Comment author: juliawise 29 July 2011 01:34:27PM *  0 points [-]

LWers would not be the only ones to try this tactic, though. There's a whole movement based on producing more evangelical Christians.

Another tactic, better at changing ratios, would be to adopt existing children. This could propagate rationalists' memes, though not genes, and it's unpredictable how much those two things impact whether your children come out like you want (e.g. rationalist, or evangelical). And it assumes you want more rationalists compared to others, as opposed to just more rationalists, period.

Comment author: [deleted] 14 September 2011 12:52:09AM *  4 points [-]

LWers would not be the only ones to try this tactic, though. There's a whole movement based on producing more evangelical Christians.

Well, yes. I did use Amish as the example of a group already using this tactic. But rationality is about winning, so clearly if rationalists put their minds to it they would be better at it. ;)

Another tactic, better at changing ratios, would be to adopt existing children.

Hey it worked for Shakers. Until government said no more mass adoptions for you.

What is P that government agencies might try to interfere with organizations that helped rationalist families adopts lots of kids? What is the P that some group might lobby and warn parents against giving away their children to those creepy/Godless people?

This could propagate rationalists' memes, though not genes, and it's unpredictable how much those two things impact whether your children come out like you want (e.g. rationalist, or evangelical).

Obviously enough evangelicals stay evangelicals for their group to keep growing. Amish reject many modern comforts, something evangelicals don't do, yet their losses aren't as great as people seem to think they would be.

But basically to the first approximation kids are like their parents in temperament and ability. And in the environment that LWers are likley to raise their kids its basically settled that nurture plays only a negligible role when explaining the differences between biological and adopted kids in the same family. Now lets consider which set of people have the temperaments and abilities better on average suited to our needs? Set of biological parents of children legally up for adoption or set of LWers?

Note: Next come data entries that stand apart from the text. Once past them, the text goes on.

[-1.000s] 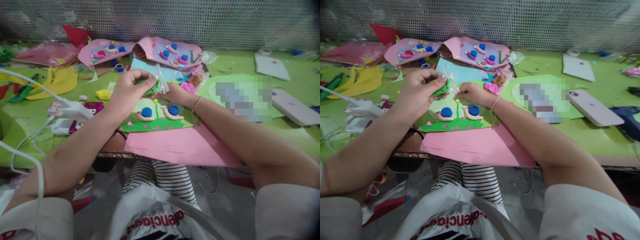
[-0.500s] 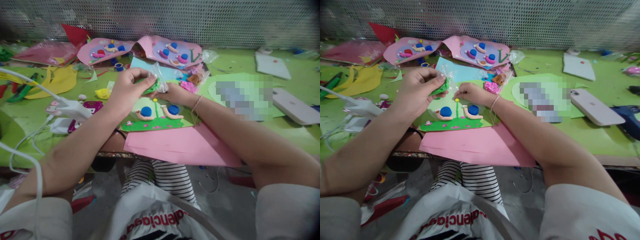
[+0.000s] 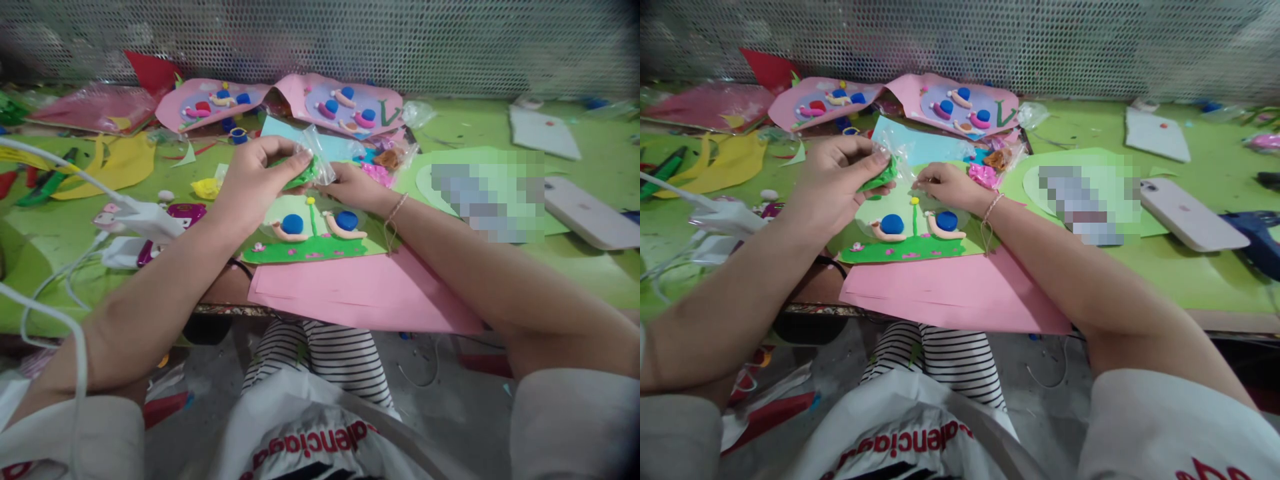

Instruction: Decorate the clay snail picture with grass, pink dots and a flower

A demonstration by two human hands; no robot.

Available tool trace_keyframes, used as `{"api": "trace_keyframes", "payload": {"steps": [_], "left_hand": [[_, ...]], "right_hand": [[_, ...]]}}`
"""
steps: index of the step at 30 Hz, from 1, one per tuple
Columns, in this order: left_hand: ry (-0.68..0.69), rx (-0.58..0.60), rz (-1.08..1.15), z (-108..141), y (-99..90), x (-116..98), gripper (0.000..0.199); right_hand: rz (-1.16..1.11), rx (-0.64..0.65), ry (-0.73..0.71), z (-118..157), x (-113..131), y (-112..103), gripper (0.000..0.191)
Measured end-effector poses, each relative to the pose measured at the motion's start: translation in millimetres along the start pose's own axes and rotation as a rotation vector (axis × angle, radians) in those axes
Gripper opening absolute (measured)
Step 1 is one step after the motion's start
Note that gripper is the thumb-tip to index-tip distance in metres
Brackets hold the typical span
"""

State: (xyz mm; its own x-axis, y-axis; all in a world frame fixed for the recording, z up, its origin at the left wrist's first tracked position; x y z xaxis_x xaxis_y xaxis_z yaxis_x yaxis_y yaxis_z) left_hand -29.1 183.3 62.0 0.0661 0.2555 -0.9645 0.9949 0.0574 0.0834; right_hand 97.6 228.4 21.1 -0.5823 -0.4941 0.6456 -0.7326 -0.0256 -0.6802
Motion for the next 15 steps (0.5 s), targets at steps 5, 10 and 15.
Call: {"api": "trace_keyframes", "payload": {"steps": [5, 10, 15], "left_hand": [[0.028, -0.003, -0.050, -2.2, -3.6, 1.1, 0.007], [0.028, -0.012, -0.088, -4.1, -5.4, 3.5, 0.010], [0.025, -0.011, -0.065, -3.7, -4.7, 3.9, 0.008]], "right_hand": [[0.027, 0.004, 0.076, 1.3, 0.5, -0.1, 0.018], [0.057, 0.019, 0.149, 0.2, -1.3, 4.9, 0.024], [0.051, 0.022, 0.199, 0.7, 0.3, 6.1, 0.028]]}}
Point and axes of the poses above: each hand's wrist, its own z-axis away from the middle knuckle, its own y-axis out of the palm, x = y × z, the point moved 8 cm from there along -z, towards the middle knuckle, and after that the axes turned 13 degrees about -x, right-handed, at the moved point
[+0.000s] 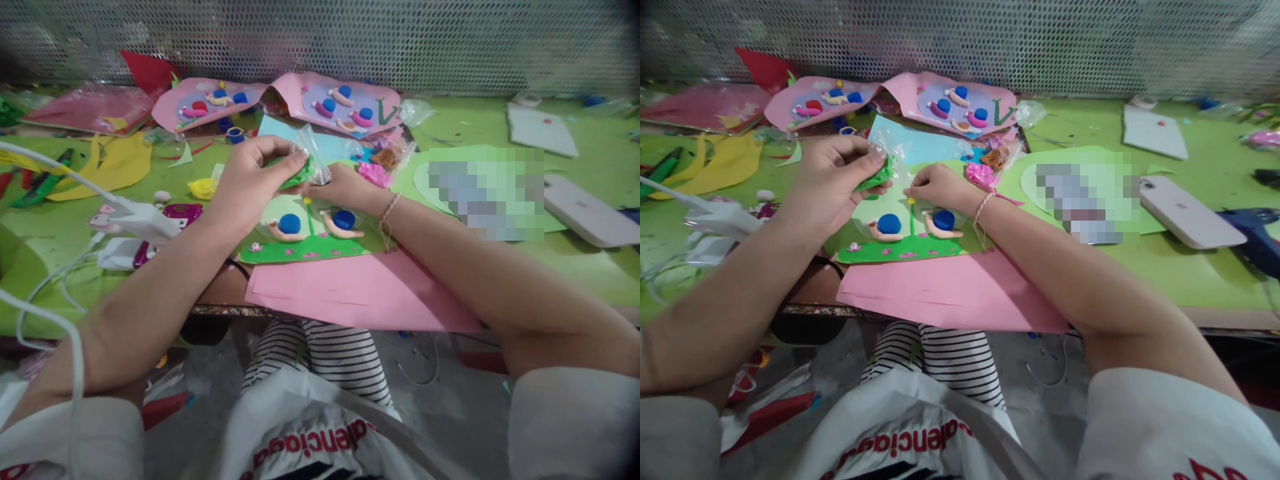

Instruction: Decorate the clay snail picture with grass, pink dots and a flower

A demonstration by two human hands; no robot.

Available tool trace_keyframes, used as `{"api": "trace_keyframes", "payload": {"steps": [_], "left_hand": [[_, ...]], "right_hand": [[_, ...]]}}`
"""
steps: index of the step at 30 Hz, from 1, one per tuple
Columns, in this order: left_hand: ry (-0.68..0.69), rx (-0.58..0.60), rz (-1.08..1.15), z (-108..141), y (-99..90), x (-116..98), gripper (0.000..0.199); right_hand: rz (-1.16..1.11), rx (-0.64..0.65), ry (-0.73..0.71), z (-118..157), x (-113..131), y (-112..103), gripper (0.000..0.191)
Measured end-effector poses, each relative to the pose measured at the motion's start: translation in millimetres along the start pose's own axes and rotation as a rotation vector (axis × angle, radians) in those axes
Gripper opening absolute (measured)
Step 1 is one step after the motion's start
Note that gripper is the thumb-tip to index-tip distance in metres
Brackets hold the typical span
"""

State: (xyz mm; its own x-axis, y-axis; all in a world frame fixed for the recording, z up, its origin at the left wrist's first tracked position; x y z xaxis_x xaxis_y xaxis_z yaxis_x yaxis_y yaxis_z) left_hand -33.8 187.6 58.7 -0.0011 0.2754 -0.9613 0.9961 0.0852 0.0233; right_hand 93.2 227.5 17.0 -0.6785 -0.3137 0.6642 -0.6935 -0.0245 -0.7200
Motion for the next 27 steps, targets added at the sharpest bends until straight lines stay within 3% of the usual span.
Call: {"api": "trace_keyframes", "payload": {"steps": [9, 27], "left_hand": [[0.002, -0.007, 0.016, 1, 1.1, -2, 0.009], [0.033, 0.044, 0.010, 2, 2.6, -3, 0.021]], "right_hand": [[-0.024, -0.015, 0.017, -3, 0, 3, 0.021], [-0.030, -0.068, 0.084, -3, -14, 0, 0.028]]}}
Point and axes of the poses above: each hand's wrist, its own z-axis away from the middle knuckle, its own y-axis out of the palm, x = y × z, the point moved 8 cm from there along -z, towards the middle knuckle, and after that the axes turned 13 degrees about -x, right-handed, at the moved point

And it assumes you want more rationalists compared to others, as opposed to just more rationalists, period.

More rationalists period sounds pretty awesome to me. Human brains are pretty much dirt cheap supercomputers that can actually do incredible things when hooked up together.

Another tactic, better at changing ratios

I'm responding a bit lightly and teasingly, so I should clear up that I'm not claiming this is most probably the best strategy, I haven't done much more than Fermi estimates, but so far its clear that its hard to deny it is a workable strategy.

And it keeps getting better and better looking the further away one puts his most likley singularity date, or even if one is sceptical of it ever occurring. But most LWers wouldn't think of it straight away as a potential strategy. I think the reason is that this strategy is currently employed by people LWers don't like, not only that it is a strategy that is low status in modern society. Perhaps we may be on average biased against it? No?

Again, my main point was this:

People underestimate just how much "dumb" replication can do to carry memes forward.